LONDON, June 8 (Reuters) - European shares were lower towards midday on Monday, led by banking stocks as investor sentiment weighed, while commodity stocks fell as metal and crude prices retreated. By 1026 GMT, the pan-European FTSEurofirst 300 index was down 1.4 percent at 860.20 points. The index has risen for the past three out of four weeks and has gained around 33 percent since hitting a lifetime low in early March.

"The market has had a tremendous run so it is not surprising money is being taken off the table. We do not think this is serious, but a correction which is long overdue," said David Buik, partner at BGC Partners.

"Yields on U.S. government bonds are also sharply higher which may mean we could be looking at interest rates rises ... so investors could also be cautious over that," he said.

Yields on benchmark 10-year U.S. Treasury ticked up slightly on Monday, but have risen by about 23 percent since the beginning of May.

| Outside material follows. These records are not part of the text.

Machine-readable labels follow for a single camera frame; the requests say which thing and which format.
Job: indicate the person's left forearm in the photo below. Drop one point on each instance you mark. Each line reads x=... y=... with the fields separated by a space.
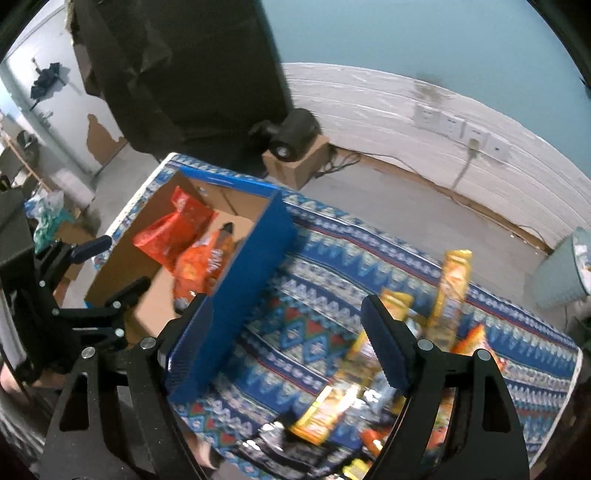
x=9 y=379

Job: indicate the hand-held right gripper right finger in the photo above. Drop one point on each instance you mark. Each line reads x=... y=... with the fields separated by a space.
x=390 y=355

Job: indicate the white wall socket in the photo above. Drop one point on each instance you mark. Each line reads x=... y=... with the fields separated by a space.
x=475 y=134
x=501 y=147
x=427 y=115
x=451 y=124

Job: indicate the red snack bag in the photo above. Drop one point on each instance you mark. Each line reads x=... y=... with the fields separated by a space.
x=166 y=235

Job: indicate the teal plastic bag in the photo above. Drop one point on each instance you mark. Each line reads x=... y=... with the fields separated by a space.
x=46 y=217

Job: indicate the white peeling door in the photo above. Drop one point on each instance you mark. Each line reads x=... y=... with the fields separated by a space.
x=78 y=120

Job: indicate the blue patterned tablecloth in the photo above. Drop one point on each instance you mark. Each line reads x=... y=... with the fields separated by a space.
x=323 y=277

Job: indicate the blue cardboard box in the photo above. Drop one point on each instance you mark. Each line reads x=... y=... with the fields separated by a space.
x=249 y=277

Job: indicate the dark folded umbrella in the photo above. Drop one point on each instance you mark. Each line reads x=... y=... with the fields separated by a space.
x=48 y=81

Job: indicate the long yellow biscuit packet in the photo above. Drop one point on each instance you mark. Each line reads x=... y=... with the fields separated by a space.
x=450 y=295

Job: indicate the pale green trash bin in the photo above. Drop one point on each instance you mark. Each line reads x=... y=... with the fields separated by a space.
x=558 y=272

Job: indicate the small brown cardboard box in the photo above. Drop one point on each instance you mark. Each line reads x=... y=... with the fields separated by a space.
x=295 y=170

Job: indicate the dark cloth covered cabinet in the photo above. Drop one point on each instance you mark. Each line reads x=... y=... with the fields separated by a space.
x=184 y=69

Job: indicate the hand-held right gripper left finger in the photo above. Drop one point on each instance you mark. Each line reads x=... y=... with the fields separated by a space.
x=194 y=337

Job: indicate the pile of assorted snack packets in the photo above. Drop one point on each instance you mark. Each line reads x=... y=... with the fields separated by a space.
x=323 y=415

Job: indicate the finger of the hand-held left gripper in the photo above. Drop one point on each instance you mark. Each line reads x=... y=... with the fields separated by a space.
x=131 y=290
x=92 y=248

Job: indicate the orange chip bag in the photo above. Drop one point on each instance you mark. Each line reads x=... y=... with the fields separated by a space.
x=198 y=267

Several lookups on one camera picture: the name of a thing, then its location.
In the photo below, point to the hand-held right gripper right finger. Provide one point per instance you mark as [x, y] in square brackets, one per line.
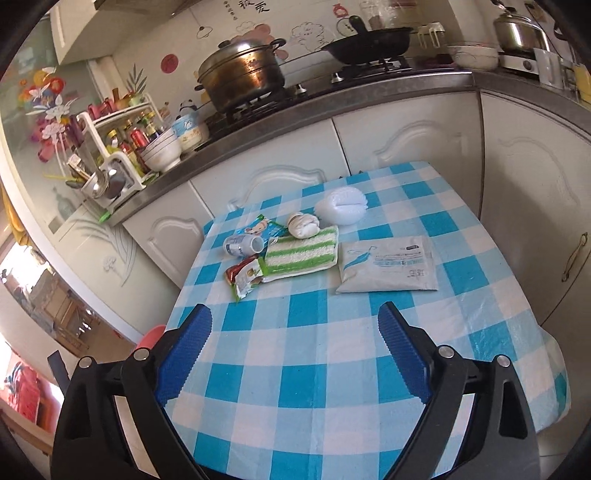
[406, 355]

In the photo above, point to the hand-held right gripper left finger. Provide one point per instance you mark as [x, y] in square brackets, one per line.
[184, 355]

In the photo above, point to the red plastic basin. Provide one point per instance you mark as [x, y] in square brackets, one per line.
[151, 338]

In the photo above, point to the white wet wipes packet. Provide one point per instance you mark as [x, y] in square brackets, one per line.
[388, 267]

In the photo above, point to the red green snack wrapper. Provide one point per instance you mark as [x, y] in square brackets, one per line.
[244, 277]

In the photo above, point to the white plastic bottle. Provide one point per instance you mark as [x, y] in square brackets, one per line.
[242, 244]

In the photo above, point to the green white striped sponge cloth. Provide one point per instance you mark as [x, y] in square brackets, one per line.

The banking sector took the most points off the pan-European index. British bank Barclays fell 2.2 percent. The bank said it is in talks to sell Barclays Global Investors (BGI), with U.S. fund manager BlackRock the frontrunner to land the asset manager, according to people familiar with the matter.

Lloyds Banking Group lost 5.6 percent after it said it had raised just under 3.5 billion pounds ($5.56 billion) from shareholders which it will use to pay back some of the money injected by the British government last year.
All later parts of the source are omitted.